A segunda parte da programação do semestre foi dedicada à história, características físicas, culturais e localização geográfica das raças humanas historicamente conhecidas. Adotando a terminologia de Eickstedt, comecei com os Európidos: a) O ambiente geográfico – b) Os európidos primitivos – c). Características gerais dos európidos; os Mongólidos: características gerais – as raças mongólidas – o ambiente geográfico – características gerais dos mongólidos; Os Négridos: a Pré-história – a Situação atual dos négridos africanos: os Etíopes e o Sahara – b) contatos e reação no Sudão – c) a fuga dos Coisânidos e a conquista da floresta – d) populações da floresta do Congo; os Sibíridos – a) os Sibíridos originais – b) os Sibíridos Túngidos; os Esquímidos: a) características – b). Cultura; Os Túngidas: a). Localização geográfica – b) Centro dinâmico – c) Expansão racial – d) migrações históricas – e) características; Os Sínidos_ a) localização geográfica – b) divisão – c) expansão – características – d) cultura – e) sociedade – d) organização política; O reino de Anam_ a) posição geográfica – b) habitantes – c) conquista - características – sociedade – cultura. A Coreia: a) país de transição – b) geografia – c) habitantes – d) características – e) história – f) língua – g) cultura; Japão: a) geografia – b) origem e divisão dos habitantes – c) características – d) vestuário, habitação, alimentação, agricultura, pesca – e) cultura, sociedade, religião; Paleomomgólidos: a) localização geográfica – b) expansão – c) características; Indiândidos: a) origem – b) divisão – c) localização geográfica – d) cultura.

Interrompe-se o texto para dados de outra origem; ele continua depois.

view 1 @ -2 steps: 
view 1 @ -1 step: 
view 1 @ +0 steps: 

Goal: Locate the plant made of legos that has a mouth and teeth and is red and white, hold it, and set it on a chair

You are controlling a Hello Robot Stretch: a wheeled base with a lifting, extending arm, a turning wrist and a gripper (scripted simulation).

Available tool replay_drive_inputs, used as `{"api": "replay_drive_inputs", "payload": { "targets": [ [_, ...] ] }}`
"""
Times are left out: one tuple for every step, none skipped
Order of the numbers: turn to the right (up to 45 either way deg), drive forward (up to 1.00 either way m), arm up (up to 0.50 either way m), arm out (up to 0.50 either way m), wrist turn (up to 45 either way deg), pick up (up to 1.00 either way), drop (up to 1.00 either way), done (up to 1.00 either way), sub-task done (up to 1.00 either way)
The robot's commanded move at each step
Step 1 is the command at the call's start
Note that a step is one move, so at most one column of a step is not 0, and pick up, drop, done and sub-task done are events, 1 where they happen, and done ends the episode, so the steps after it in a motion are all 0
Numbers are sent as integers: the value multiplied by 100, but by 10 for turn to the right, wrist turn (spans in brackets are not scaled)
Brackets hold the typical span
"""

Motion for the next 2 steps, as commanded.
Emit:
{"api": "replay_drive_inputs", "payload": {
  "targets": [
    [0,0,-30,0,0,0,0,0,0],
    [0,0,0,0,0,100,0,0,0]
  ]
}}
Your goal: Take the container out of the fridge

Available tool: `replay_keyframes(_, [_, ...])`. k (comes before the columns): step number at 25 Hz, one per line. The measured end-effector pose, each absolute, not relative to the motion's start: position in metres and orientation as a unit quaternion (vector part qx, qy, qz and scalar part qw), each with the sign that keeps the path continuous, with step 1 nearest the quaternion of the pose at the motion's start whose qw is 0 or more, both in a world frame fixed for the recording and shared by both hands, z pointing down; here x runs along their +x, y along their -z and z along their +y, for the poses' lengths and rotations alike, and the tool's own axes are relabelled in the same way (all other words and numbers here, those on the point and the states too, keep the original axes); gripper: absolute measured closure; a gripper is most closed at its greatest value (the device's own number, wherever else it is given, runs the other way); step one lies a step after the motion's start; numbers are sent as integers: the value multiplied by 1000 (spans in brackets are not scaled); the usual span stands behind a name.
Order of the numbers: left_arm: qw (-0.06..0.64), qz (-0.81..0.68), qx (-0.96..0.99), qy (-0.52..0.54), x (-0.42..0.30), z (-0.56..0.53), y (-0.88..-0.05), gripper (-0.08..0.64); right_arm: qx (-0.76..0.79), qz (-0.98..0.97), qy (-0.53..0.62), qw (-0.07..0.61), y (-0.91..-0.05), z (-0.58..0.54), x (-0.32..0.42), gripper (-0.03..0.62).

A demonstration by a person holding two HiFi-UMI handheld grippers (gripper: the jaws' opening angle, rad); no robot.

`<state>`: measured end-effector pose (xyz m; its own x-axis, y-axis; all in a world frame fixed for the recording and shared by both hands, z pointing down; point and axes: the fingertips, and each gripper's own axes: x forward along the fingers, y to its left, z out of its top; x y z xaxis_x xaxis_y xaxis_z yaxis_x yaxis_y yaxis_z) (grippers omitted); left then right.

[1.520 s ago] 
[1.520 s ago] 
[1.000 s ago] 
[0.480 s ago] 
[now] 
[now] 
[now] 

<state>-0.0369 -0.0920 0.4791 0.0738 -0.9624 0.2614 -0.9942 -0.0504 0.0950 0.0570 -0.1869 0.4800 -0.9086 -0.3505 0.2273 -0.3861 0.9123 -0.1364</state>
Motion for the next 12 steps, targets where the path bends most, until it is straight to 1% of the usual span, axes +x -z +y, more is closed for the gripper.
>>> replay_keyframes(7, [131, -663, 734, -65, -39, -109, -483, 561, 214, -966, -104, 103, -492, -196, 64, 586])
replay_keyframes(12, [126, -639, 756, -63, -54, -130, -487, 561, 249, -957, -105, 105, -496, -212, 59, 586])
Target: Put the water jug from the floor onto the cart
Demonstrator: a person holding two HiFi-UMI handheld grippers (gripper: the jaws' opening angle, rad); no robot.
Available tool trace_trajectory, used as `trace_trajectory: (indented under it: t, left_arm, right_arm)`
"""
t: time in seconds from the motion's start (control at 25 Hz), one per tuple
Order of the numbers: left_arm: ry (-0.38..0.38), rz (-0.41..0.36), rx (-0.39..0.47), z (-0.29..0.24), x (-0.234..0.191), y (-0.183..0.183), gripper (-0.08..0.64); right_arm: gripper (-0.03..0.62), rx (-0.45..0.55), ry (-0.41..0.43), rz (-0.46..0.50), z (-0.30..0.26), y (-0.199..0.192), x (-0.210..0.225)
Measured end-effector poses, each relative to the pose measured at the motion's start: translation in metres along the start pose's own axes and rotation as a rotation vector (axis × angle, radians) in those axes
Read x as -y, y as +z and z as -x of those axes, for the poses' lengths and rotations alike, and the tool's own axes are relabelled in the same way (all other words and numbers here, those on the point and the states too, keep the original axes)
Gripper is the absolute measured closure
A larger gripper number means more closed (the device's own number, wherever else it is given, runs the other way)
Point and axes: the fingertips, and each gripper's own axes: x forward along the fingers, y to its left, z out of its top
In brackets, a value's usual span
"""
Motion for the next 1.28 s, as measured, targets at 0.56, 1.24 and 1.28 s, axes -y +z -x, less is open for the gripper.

Naquele remoto ano de 1960 os recursos didáticos não passavam do quadro negro, de mapas convencionais, mapas desenhados por mim para ilustrar tópicos específicos, como por ex., a dispersão histórica dos povos africanos, a dinâmica da ocupação do oriente remoto, etc., projetor de slides, um crânio humano com os instrumentos de medição para determinar as características cefálicas, fundamentais para identificar e diferenciar as raças. Para não perder o fio condutor das preleções organizei o esquema datilografado em cartões 15x28 e na medida em que a preleção progredia escrevia o esquema no quadro negro. Guardo até hoje parte desses cartões como relíquia junto com o manuscrito original da “sebenta”.